Etched bets $800 million that transformer silicon will outlast the GPU era

Etched has moved from a bold transformer-only chip pitch to a harder test: shipping rack-scale inference systems backed by $800 million raised and more than $1 billion in customer contracts.

Etched didn't arrive on June 30 as a mystery Nvidia challenger. Reuters reported in June 2024 that the startup had raised $120 million to develop Sohu, a custom AI chip built for transformer inference. The new claim is bigger and more useful to you: Etched now says its A0 silicon has come back from TSMC's N4P process, its first racks ship this summer, and production has started for more than $1 billion in customer contracts.

That is the point where a chip startup stops being an interesting deck and starts becoming an operations company. You can announce a faster chip with a few benchmark slides. You can't fulfill rack-scale orders without packaging, power delivery, cooling, validation, software, and manufacturing partners that survive contact with a data center floor.

Etched says it has raised $800 million across four previously unannounced financings, including backing from VentureTech Alliance, the TSMC-linked investment firm. On its own site, the company says it now has more than 400 engineers from Nvidia, Google TPUs, Broadcom, SK Hynix, TSMC and others. That matters less as a trophy list than as a clue to what Etched is actually trying to sell. This isn't just a PCIe card to drop into someone else's machine. It is selling frontier inference clusters: chips, racks, software, and the manufacturing method around them.

The original Sohu pitch was wonderfully blunt. Etched wanted to hardwire the transformer architecture into silicon and give up the flexibility that makes Nvidia GPUs useful across almost every AI workload. In 2024, the company claimed an eight-chip Sohu server could generate more than 500,000 tokens per second on Llama 70B, while an eight-GPU Nvidia H100 system would sit around 23,000 to 25,000 tokens per second. If that claim holds in real customer deployments, it isn't a marginal efficiency gain. It is a different kind of machine.

Here's the thing: the bet is still narrow by design. A general-purpose GPU is wasteful because it can do many things. Sohu is faster because it refuses to. That trade is attractive when transformer inference is the money-making workload, but it leaves customers exposed if model architectures move in ways the silicon can't follow. Hardware cycles are long.
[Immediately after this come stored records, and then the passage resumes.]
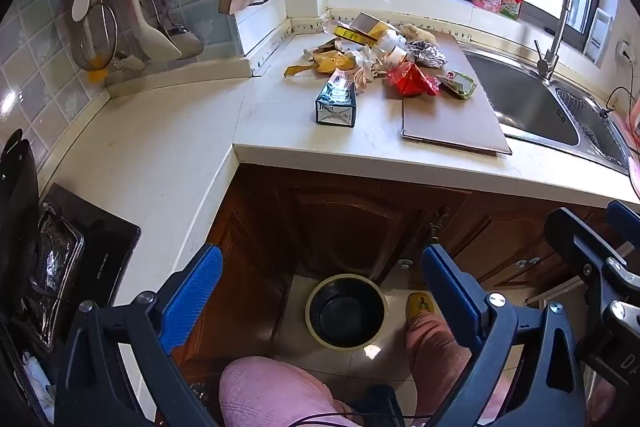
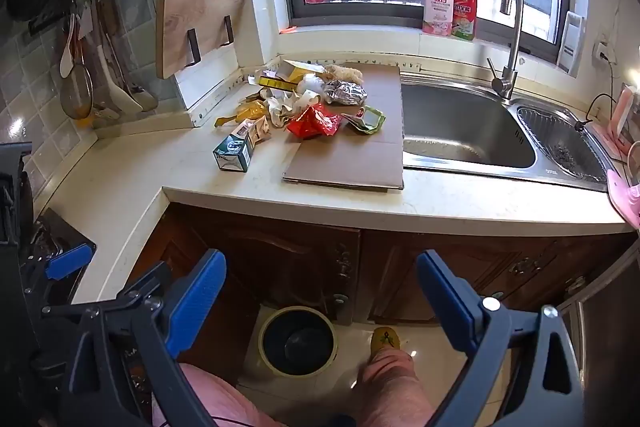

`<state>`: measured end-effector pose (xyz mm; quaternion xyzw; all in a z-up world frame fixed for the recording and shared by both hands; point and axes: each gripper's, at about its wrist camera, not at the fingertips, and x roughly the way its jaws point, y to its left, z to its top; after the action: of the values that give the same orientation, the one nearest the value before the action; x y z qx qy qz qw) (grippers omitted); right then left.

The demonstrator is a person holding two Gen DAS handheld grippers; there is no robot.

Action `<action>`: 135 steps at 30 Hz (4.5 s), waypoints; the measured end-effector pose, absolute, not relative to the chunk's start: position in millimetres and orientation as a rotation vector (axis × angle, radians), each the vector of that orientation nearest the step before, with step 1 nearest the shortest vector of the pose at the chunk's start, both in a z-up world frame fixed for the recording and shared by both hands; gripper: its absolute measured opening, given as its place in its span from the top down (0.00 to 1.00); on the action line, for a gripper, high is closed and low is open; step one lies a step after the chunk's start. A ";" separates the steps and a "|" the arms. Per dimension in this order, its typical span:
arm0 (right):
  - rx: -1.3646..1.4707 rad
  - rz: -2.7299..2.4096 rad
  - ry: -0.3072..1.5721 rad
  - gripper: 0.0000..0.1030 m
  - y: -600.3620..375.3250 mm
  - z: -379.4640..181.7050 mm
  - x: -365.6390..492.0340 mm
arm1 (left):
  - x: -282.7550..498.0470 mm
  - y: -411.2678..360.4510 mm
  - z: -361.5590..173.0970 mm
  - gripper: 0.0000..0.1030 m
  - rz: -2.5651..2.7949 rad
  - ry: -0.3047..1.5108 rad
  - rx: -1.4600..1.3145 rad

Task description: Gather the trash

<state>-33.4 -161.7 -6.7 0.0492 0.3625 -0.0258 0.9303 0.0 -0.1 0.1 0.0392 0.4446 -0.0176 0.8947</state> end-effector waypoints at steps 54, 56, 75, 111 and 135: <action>0.102 -0.061 0.730 0.06 -159.0 -14.0 -26.7 | 12.8 10.0 5.0 0.04 -0.022 0.902 0.052; 0.101 -0.058 0.730 0.06 -158.7 -13.8 -26.8 | 13.0 9.6 4.9 0.04 -0.022 0.901 0.052; 0.113 -0.053 0.729 0.06 -164.0 -14.8 -26.9 | 14.3 4.7 6.3 0.04 -0.026 0.896 0.061; 0.053 -0.037 0.625 0.06 -166.0 20.5 8.4 | 43.5 4.8 43.0 0.07 -0.071 0.762 0.087; 0.237 0.160 0.939 0.14 -205.7 -21.1 221.8 | 228.6 -1.0 -35.6 0.07 -0.172 1.069 0.038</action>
<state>221.8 -205.7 -21.1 0.1137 0.4509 0.0767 0.8820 228.6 -1.0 -35.6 0.0181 0.5086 -0.0819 0.8569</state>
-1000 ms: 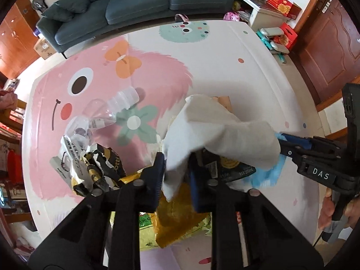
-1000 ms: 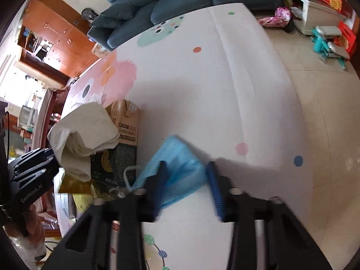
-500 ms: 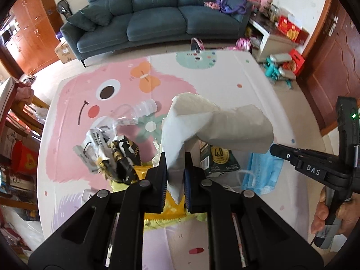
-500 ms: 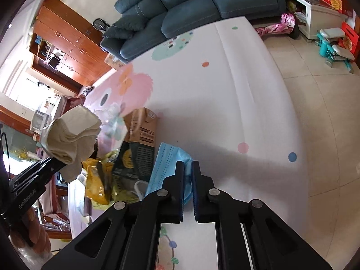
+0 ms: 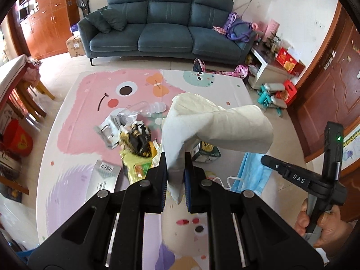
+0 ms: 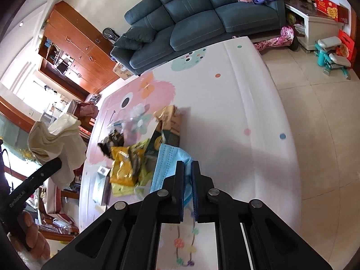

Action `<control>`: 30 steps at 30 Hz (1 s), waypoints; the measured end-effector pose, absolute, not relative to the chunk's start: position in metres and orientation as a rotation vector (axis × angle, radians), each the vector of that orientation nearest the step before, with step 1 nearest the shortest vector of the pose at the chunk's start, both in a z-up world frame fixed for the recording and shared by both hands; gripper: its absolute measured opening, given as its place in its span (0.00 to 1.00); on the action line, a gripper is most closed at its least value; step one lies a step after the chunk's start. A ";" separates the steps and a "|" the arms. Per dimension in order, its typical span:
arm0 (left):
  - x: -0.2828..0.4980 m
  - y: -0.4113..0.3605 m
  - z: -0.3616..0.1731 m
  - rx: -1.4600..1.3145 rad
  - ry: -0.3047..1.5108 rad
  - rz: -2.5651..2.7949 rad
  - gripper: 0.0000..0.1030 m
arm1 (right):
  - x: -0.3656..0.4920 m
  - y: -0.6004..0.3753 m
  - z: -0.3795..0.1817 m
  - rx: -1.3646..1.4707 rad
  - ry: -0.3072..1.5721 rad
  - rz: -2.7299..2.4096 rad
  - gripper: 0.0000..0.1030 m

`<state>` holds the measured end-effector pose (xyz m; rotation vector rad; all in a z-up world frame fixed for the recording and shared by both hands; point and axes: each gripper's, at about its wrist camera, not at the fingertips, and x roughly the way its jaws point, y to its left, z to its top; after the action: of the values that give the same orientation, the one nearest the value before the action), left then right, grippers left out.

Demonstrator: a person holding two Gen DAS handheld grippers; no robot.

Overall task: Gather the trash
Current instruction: 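Carry the white tissue and blue mask from the table toward the bin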

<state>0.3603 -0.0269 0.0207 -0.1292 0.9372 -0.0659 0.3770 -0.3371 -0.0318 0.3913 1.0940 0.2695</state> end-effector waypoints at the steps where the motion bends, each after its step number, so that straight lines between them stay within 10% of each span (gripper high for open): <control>1: 0.352 -0.024 0.024 -0.133 0.933 -0.065 0.10 | 0.370 -0.336 -0.029 0.390 1.093 0.270 0.06; 30: -0.009 0.079 0.019 -0.128 0.863 -0.222 0.10 | 0.020 -0.206 0.051 0.279 0.943 0.178 0.06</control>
<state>-0.0087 0.0792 0.0190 -0.1278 0.8634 -0.2221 0.0205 -0.2061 0.0511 0.2793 0.9435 0.1777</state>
Model fashion is not.

Etched's answer is that transformers have won enough of the AI market to justify dedicated infrastructure. You don't have to agree with that forever to see why buyers are listening now. Inference demand is where the bill keeps arriving, especially as companies move from demos to agents, long-context workflows and high-volume user products. Nvidia still owns the market, but dependence on one supplier is expensive, and every serious cloud buyer knows it.

The new details make Etched more credible, but they also make the burden heavier. The company says it has opened a Taiwan factory and built a data center, test house and NPI prototyping lab at its San Jose headquarters. Its website lists Etched HQ at 3155 Olsen Drive in San Jose, not Cupertino, and the company says customer validation is already under way. First-pass silicon on a four-nanometer class process is hard. Turning that into reliable racks is harder.

Frankly, the investor names are less interesting than the customer contracts. Andrej Karpathy, Geoffrey Hinton, Fei-Fei Li and Peter Thiel give the story sparkle. More than $1 billion in contracted demand gives it teeth. If those contracts convert into working deployments, Etched has a real claim on the inference bottleneck. If they slip, the company becomes another reminder that AI hardware is full of beautiful demos that never become boring infrastructure.

So the real question isn't whether Etched can embarrass an H100 on a transformer benchmark. The real question is whether it can ship enough racks, keep them stable, support the software stack, and prove to customers that a transformer-locked system is worth the risk. The chip works in the lab. The orders are on paper. Now Etched has to do the part that usually kills hardware startups.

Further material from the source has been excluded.